As far as ROCs not constituting a grant, yes, you are technically correct but that is only because the amount of subsidy is variable and continuous rather than finite and doesn't come directly from government financed by direct taxation. However, it is still raised by an instrument of government policy, it still comes out of the pockets of consumers, we have no other choice than to pay it and it is unrecoverable. So it is not so different from a grant as makes any difference, except semantically.
Direct grants to the renewables industry would be too apparent and would bring down opprobrium on the government. Grants are paid through taxation, the system of subsidy through ROCs is paid for by consumers and is a taxation raised indirectly and at arms length through the implementation of government policy. It is a subterfuge and deliberately so. The other Mike and I see it for what it is, a sleight of hand.

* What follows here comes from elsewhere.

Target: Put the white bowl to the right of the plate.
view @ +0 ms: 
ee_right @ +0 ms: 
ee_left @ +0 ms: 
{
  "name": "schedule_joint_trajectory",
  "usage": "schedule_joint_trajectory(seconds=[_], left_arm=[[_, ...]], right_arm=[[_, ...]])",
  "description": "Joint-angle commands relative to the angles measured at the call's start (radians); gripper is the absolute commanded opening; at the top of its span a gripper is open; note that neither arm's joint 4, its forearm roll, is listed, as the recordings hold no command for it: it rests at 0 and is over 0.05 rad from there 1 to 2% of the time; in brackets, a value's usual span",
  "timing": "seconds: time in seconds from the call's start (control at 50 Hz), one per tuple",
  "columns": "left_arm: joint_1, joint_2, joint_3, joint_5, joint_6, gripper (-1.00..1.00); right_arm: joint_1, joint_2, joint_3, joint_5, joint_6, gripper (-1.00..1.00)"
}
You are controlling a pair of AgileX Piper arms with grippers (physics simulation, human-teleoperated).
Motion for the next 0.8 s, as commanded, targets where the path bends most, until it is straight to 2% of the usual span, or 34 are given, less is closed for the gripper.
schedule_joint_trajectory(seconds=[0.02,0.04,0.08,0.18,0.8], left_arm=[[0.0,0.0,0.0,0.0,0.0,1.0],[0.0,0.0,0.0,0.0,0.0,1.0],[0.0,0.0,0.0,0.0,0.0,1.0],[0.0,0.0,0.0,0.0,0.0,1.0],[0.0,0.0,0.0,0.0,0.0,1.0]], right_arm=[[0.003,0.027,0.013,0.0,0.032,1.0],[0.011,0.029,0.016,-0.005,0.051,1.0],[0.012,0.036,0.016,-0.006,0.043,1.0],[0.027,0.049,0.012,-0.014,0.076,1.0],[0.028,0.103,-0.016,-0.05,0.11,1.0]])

While people rail against oil and gas suppliers and the high price of energy here, and the press bangs on about the difference of energy cost increases between this country and the rest of western Europe, the government generally stays quiet about the real reasons for that difference and any statements it does make are disingenuous.
But by that measure any economic incentive is anti-competitive. The RO does cover some hydro, though IIRC only relatively small scale - however I agree with you in that the purpose of the RO was to provide financial incentives and regulatory requirement for investment in renewables at LOWEST cost to the consumer. The RO fails because it doesn't do that as it deliberately excludes some of the cheapest renewable sources eg energy from waste, large scale hydro.
I happen to think that the distinction between what comes out of taxation and what comes direct from the consumer is an important one even if the ultimate source of the money is the same ie you and me. Incidentally I wonder how the new feed in tarrifs for small scale renewables will be funded - they are the German system of fixed prices for certain renewables.
As for subsidies for nuclear - a difficult one. Historically nuclear is being subsidised because the costs for waste management and decommissioning will fall on the Govt. In the future who knows. The costs of generation from nuclear are relatively low (I can't remember if they are lower than coal or gas but certainly not huge differences IIRC), but the main problem for nuclear is factoring in a realistic cost for waste and decommissioning as we just don't know what they will be (though clearly we learn more all the time). That isn't me trying to oppose new nuclear, just a reflection of the situation.
Finally, I have no idea if it is true that our energy prices are at the current level because of the cost of renewables. I doubt it is that significant compared to the cost of gas/coal - renewables only make up a small percentage of our power generation (still around 5.5%) so even given that proportion is more expensive the net effect on prices is still relatively small.